During and after high school, Sarah had been a good student, an aspiring model and a beauty pageant winner. She already had a boyfriend. But Tina Harris says Ryan didn't seem to care. She says soon after the medical procedure, his interest in Sarah became more overt. More than twice her age, he'd texted her with smiley face emojis, Tina Harris says, and offered Sarah a job as his surgical assistant. Interested in a medical career, she'd taken the job, and Tina Harris says around that Christmas, he'd left Sarah a diamond necklace in her locker. Ryan was divorced with three grown children and he already had a baby with one of his employees.
"I said, 'OK, he's after you,'" said Tina Harris. "You've gotta put your foot down."
But Tina says in early 2021, Sarah agreed to have a meal with Ryan. Over the coming months, he wore Sarah down, says Tina Harris, by showering her with attention, gifts and travel — even paying travel expenses for the other Harrises too.
"You think he was grooming Sarah?" asked Battiste.
"Yes, yes," Tina Harris responded. "And … I think he was grooming me; I think he was grooming Rachel."
They were all together on a trip to Key West in September 2021, when Tina Harris says a drunk Ryan revealed something to her and Rachel that made them instantly uncomfortable: that he'd noticed Sarah long before ever seeing her as a patient. Tina says Sarah had been just 14.
"'I used to see Sarah walking the neighborhood and playing at the park with her friends,' " Tina Harris says Ryan told her one evening. She says he then added a reference to having thought Sarah was "pretty."
The conversation could not be independently corroborated, but Tina Harris says Ryan kept talking. "'I found out she worked in the toy store across the street at this little shopping area,'" she says he told her. "'So I would take my kids there so I could see her and I remember when she dressed up as Elsa from 'Frozen' and she looked just like Elsa.'"
According to Tina Harris, Ryan later discovered Sarah had a waitressing job.

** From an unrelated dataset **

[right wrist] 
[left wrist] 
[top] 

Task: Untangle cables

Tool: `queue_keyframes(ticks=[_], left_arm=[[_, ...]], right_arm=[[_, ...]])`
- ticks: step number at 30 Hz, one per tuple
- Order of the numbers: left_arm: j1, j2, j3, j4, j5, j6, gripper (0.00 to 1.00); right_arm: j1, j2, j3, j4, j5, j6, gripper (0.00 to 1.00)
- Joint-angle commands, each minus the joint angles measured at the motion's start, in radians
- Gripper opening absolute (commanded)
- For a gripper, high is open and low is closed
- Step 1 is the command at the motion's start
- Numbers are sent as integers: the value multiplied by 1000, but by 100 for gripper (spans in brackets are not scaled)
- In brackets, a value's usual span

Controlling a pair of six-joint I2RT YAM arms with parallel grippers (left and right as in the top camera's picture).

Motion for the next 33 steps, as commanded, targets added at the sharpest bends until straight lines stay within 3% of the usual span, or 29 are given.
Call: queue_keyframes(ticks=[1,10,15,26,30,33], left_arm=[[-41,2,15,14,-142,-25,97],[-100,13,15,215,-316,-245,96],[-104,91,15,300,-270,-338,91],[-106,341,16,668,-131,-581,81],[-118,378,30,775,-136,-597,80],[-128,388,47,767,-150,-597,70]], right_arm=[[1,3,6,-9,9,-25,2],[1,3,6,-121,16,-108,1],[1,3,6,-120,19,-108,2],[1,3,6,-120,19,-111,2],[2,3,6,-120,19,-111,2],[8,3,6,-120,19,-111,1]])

"'Then I found out she worked at one of these restaurants…and so I would go in there for dinner so I could get her as my server,'" she says Ryan told her.
"It sounds like Dr. Ryan was obsessed with Sarah," Battiste observed.

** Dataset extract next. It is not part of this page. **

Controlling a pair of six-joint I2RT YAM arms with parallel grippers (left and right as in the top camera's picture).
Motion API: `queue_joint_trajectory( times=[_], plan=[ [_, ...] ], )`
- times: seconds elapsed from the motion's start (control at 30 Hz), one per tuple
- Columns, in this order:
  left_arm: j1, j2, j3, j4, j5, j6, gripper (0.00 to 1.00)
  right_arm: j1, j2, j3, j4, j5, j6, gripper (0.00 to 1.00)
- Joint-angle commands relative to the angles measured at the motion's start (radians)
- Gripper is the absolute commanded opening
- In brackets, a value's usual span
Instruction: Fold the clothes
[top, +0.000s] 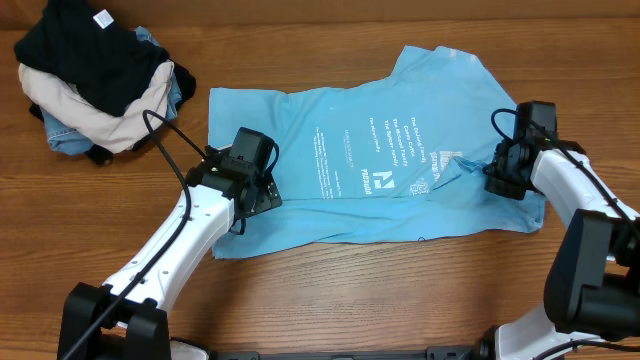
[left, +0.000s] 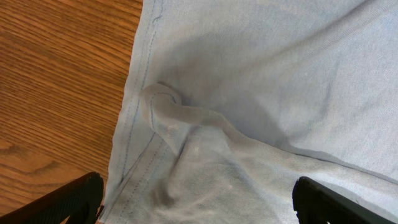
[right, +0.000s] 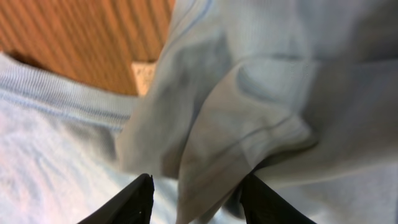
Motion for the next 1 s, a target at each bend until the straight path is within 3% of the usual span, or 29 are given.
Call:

"He was. He was very much so," Tina Harris said.
Tina Harris says she shared her concerns with Detective Ian Iacoviello of Montgomery County Police weeks after Sarah's death. The specialist in pharmaceutical cases was nearing his 2023 retirement, but first made a case against James Ryan with prosecutors, who charged and tried him.

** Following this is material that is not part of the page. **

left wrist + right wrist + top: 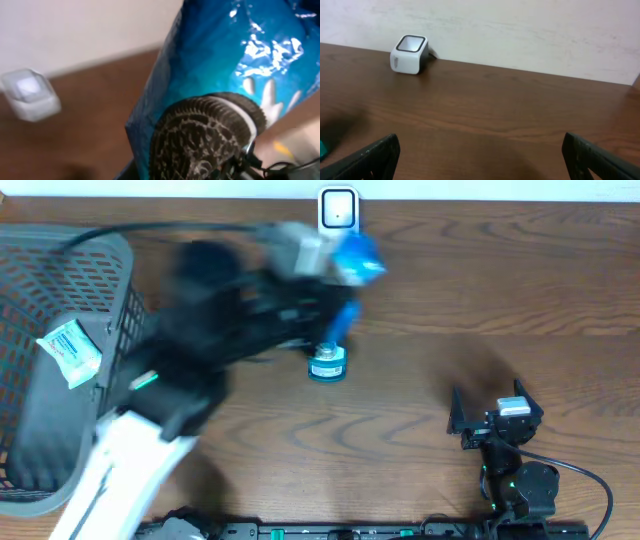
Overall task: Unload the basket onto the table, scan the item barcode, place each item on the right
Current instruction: 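Carry the Oreo pack past the scanner and place it right of the bottle, then reach the left gripper into the basket and grasp the mint-green wipes pack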
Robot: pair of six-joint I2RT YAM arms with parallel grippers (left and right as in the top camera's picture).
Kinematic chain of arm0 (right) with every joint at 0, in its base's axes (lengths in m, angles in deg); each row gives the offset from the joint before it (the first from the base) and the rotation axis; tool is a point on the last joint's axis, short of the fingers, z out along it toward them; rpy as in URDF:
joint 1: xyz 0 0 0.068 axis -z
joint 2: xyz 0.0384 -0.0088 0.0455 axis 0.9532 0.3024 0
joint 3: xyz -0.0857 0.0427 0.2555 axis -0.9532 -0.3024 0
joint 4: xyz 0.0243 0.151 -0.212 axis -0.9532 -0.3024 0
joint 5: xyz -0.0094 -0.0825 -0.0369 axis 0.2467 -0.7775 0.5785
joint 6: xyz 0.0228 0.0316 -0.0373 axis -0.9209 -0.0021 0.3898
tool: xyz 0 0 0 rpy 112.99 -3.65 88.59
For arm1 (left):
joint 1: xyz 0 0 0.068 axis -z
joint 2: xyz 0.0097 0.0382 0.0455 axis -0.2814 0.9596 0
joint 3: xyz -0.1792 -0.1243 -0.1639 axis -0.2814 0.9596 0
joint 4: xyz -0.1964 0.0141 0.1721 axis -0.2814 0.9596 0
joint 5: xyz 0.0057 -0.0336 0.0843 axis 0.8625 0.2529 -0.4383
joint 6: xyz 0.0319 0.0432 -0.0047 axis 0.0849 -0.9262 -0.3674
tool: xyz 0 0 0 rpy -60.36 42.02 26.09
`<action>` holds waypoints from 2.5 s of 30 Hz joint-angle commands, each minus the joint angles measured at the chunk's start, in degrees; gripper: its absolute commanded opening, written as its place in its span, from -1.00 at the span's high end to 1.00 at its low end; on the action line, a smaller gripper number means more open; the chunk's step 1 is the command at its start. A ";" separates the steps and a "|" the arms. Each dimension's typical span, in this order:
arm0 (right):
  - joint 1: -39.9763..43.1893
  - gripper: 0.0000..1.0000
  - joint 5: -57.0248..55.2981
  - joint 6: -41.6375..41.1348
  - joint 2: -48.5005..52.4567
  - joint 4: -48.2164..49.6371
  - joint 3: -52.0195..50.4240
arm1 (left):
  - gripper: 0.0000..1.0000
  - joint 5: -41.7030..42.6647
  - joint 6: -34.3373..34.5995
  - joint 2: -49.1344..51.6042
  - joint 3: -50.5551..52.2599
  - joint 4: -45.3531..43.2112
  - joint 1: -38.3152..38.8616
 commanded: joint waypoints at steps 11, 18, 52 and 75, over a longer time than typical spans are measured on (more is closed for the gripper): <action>-0.33 -0.98 -0.22 0.37 0.02 -0.24 -0.07 | 0.85 -22.10 32.39 34.12 0.26 -6.21 14.38; -0.33 -0.98 -0.22 0.37 0.02 -0.26 -0.09 | 0.85 -22.08 47.28 44.00 0.26 -6.38 14.67; -0.33 -0.99 -0.22 0.37 0.02 -0.24 -0.09 | -0.96 -29.79 10.10 9.16 -30.45 35.98 -12.31; -0.33 -0.98 -0.22 0.37 0.02 -0.26 -0.07 | -0.96 -29.53 4.63 21.33 -4.02 26.18 -67.65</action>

"I can't imagine as a parent hearing another grown man say that they were watching my child," Iacoviello told us. "There is a problem, um, an infatuation, a — almost a control aspect."
During and after Ryan's initial courtship of Sarah, authorities say he had brought her drugs that he'd removed from his office and controlled her, as evidenced in a slew of texts between them, unearthed by Rachel Harris after her sister Sarah's death.
On Feb. 11, 2021 Ryan wrote: "I can give you an injection … the anxiety will be completely gone in 6 second s (sic) … it will work. Let's try it…" In October, Sarah is asking for the drugs, writing: "Do we have Ketamine here …" In November: "We need syringes … I feel like s***." In December: "I just really need … sleep xan (sic) you bring propofol …"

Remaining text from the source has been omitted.